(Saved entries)
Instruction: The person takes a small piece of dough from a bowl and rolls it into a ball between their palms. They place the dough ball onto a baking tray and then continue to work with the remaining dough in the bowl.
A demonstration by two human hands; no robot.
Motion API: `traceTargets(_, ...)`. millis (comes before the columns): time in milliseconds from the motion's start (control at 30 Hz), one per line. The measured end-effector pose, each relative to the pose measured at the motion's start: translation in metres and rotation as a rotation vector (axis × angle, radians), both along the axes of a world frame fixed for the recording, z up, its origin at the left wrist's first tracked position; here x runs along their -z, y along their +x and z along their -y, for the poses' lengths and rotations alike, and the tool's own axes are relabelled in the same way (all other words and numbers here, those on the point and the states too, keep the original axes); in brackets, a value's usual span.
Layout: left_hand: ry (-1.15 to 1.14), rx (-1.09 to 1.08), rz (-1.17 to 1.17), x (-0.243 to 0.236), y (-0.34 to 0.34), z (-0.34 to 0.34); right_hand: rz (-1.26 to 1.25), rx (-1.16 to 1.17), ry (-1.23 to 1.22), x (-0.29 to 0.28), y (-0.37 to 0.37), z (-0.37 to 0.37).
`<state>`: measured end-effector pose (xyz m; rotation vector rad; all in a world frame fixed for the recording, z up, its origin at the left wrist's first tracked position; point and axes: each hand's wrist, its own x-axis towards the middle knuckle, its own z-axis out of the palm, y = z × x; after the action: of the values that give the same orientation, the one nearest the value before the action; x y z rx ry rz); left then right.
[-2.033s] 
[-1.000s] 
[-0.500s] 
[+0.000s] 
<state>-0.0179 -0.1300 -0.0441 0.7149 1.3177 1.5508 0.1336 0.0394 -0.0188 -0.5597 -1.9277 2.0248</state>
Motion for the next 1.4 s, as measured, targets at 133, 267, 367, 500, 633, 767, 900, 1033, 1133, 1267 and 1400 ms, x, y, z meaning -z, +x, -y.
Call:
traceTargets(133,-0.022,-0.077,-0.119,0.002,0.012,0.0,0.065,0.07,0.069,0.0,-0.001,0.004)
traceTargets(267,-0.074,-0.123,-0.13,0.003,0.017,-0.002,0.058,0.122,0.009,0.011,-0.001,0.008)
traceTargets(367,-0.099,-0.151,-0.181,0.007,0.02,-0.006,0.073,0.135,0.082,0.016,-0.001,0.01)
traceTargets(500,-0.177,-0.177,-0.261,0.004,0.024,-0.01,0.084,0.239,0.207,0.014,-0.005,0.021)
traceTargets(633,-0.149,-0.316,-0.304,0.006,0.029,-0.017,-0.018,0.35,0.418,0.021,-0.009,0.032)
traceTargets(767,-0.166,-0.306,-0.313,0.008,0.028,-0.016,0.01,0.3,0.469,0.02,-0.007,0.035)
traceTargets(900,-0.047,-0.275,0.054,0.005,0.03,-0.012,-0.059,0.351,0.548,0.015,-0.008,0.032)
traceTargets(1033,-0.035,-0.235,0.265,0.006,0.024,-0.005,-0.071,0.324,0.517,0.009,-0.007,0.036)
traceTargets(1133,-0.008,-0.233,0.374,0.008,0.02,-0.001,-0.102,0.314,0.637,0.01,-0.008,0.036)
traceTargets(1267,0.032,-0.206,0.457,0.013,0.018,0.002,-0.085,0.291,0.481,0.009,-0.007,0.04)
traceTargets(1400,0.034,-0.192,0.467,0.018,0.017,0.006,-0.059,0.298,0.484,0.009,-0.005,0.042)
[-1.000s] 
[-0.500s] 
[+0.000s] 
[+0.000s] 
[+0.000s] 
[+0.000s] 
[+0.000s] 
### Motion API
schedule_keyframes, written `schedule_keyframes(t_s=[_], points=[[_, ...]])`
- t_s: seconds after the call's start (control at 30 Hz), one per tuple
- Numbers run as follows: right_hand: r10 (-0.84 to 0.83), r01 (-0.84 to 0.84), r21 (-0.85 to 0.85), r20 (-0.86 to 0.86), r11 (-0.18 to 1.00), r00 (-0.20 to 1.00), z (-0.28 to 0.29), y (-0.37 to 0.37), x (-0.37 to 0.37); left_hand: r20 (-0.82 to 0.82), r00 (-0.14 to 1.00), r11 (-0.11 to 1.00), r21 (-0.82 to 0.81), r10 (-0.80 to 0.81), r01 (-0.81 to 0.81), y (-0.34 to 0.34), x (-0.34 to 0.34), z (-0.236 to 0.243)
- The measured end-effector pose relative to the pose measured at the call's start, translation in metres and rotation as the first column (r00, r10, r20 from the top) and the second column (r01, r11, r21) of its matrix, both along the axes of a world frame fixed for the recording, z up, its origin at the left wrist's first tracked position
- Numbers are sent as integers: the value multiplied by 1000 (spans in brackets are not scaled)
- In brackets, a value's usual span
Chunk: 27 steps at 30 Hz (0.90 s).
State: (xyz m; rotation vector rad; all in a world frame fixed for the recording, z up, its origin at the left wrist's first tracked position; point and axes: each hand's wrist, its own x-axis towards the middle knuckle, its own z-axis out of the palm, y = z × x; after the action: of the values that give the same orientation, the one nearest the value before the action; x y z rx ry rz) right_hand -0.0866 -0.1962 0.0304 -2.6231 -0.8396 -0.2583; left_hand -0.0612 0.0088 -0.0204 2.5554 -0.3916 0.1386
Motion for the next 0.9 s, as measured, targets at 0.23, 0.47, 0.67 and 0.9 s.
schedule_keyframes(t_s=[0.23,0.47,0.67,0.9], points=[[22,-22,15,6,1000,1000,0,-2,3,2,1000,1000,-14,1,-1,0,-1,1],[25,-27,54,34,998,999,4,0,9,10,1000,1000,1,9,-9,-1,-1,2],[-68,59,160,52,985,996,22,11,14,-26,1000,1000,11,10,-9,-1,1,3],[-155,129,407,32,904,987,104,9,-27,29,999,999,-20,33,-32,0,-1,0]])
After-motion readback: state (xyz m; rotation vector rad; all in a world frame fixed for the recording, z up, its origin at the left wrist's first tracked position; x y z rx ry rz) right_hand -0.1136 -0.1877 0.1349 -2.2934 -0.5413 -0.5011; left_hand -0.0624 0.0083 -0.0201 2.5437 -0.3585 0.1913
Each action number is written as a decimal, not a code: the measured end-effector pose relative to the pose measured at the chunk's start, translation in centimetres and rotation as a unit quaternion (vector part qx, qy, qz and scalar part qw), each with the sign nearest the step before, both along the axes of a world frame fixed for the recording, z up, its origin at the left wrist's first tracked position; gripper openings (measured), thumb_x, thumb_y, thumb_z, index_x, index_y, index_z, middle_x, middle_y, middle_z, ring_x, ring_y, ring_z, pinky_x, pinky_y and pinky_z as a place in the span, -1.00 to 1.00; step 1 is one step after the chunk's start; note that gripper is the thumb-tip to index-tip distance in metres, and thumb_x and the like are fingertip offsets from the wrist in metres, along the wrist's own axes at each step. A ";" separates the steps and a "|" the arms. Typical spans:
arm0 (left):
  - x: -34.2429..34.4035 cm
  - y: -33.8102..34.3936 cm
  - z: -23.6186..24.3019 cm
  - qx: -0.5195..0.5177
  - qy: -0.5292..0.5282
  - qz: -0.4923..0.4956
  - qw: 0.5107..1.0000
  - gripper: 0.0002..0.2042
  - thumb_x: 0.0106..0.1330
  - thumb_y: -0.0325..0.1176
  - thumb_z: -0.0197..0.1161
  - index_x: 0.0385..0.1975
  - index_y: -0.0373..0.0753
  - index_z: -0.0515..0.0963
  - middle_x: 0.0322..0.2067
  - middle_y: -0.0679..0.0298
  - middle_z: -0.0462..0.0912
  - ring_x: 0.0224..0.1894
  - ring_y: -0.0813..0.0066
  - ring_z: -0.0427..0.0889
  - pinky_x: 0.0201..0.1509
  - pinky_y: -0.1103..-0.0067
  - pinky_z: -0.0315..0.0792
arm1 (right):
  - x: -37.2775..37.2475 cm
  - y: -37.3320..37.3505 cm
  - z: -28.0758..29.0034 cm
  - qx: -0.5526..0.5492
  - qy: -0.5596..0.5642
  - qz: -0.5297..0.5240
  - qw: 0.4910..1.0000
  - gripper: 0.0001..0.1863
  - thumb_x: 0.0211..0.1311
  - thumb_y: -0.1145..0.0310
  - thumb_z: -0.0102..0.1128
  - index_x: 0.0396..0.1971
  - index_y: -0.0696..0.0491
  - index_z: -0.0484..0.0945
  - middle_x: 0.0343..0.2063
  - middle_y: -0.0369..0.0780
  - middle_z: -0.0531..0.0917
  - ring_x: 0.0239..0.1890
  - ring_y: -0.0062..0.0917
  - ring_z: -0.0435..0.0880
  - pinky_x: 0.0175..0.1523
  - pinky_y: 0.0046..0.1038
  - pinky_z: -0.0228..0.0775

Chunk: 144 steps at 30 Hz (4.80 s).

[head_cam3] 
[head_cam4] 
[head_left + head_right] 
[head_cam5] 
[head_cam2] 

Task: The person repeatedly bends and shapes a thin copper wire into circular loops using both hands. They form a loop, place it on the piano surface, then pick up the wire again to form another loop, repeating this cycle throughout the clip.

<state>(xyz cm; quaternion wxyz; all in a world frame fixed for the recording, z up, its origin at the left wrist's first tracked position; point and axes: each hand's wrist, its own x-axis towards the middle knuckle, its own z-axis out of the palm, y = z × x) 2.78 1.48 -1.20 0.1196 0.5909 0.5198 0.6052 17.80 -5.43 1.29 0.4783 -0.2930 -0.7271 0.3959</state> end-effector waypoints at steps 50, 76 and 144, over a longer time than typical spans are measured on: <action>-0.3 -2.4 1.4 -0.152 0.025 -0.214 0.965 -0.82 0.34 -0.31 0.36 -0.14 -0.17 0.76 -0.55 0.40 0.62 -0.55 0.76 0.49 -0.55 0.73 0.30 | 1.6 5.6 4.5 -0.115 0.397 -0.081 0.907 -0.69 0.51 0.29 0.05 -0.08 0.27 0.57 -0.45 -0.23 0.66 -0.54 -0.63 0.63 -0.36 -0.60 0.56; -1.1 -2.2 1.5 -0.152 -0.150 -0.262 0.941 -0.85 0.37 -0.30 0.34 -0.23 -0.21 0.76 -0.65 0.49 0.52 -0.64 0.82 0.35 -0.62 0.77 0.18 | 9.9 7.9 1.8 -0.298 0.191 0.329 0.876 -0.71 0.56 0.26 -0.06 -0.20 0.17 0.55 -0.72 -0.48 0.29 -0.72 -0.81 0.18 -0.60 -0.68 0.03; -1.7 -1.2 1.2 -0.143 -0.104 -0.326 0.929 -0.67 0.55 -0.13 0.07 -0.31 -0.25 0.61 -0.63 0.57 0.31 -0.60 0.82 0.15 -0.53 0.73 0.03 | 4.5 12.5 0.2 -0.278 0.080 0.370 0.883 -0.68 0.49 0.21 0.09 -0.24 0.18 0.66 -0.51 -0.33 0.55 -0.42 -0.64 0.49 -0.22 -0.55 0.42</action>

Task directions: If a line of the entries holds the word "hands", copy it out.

Expected answer:
A demonstration by two human hands; no robot.
Task: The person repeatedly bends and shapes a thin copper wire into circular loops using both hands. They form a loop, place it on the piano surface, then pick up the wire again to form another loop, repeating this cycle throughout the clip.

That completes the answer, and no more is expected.